__Problem details__:
Only an exact, complete copy of the listing will serve as the answer.

__Supplied information__:
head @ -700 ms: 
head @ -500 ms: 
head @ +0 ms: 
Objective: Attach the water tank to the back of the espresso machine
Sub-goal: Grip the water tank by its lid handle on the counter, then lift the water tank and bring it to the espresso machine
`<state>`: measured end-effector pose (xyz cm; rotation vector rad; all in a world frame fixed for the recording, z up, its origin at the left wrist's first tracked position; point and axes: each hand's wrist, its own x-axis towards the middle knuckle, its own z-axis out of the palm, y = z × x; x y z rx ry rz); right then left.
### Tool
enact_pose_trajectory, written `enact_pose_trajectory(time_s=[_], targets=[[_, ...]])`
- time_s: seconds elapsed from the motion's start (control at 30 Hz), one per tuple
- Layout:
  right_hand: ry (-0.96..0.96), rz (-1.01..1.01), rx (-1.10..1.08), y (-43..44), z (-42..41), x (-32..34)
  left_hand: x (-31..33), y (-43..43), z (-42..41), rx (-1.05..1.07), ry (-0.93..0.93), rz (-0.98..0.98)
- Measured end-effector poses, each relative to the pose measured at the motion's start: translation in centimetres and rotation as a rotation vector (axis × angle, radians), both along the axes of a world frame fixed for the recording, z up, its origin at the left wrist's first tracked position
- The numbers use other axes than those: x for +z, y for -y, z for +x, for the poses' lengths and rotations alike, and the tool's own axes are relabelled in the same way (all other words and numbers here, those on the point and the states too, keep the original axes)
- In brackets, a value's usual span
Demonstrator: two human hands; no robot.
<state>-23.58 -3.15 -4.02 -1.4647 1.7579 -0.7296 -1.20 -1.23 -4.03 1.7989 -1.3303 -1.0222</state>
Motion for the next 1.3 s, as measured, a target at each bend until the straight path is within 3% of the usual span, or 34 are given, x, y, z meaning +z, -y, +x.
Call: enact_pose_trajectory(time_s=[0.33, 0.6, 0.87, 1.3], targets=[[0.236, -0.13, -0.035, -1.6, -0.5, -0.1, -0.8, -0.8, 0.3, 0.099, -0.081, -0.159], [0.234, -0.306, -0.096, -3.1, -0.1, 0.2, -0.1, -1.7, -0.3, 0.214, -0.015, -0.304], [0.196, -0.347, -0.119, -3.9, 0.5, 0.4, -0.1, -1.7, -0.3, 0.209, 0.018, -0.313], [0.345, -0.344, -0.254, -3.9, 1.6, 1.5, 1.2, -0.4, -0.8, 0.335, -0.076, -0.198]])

__Output of the task__:
head @ -700 ms: 
head @ -500 ms: 
head @ +0 ms: 
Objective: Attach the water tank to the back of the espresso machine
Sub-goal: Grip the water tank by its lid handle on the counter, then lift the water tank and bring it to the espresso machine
`<state>`: measured end-effector pose (xyz cm; rotation vector rad; all in a world frame fixed for the recording, z up, its origin at the left wrist's first tracked position; point and axes: each hand's wrist, its own x-axis towards the middle knuckle, its own z-axis out of the palm, y = z × x; x y z rx ry rz); right then left.
### Tool
enact_pose_trajectory, written `enact_pose_trajectory(time_s=[_], targets=[[_, ...]])`
- time_s: seconds elapsed from the motion's start (control at 30 Hz), one per tuple
- Layout:
  right_hand: ry (-0.96..0.96), rz (-1.01..1.01), rx (-1.10..1.08), y (-43..44), z (-42..41), x (-32..34)
  left_hand: x (-31..33), y (-43..43), z (-42..41), rx (-1.05..1.07), ry (-0.93..0.93), rz (-0.98..0.98)
- Measured end-effector poses, each relative to the pose measured at the motion's start: translation in centimetres and rotation as a rotation vector (axis × angle, radians), both along the axes of a world frame fixed for the recording, z up, its origin at the left wrist's first tracked position
- The numbers use other axes than those: x for +z, y for -y, z for +x, for the poses' lengths and rotations alike, and the tool's own axes are relabelled in the same way (all other words and numbers here, those on the point and the states too, keep the original axes)
- In brackets, a value's usual span
Demonstrator: two human hands; no robot.
<state>-23.58 -3.15 -4.02 -1.4647 1.7579 -0.7296 -1.20 -1.23 -4.03 1.7989 -1.3303 -1.0222</state>
Motion for the next 1.3 s, as measured, a target at each bend until the straight path is within 3% of the usual span, or 34 are given, x, y, z meaning +z, -y, +x.
Call: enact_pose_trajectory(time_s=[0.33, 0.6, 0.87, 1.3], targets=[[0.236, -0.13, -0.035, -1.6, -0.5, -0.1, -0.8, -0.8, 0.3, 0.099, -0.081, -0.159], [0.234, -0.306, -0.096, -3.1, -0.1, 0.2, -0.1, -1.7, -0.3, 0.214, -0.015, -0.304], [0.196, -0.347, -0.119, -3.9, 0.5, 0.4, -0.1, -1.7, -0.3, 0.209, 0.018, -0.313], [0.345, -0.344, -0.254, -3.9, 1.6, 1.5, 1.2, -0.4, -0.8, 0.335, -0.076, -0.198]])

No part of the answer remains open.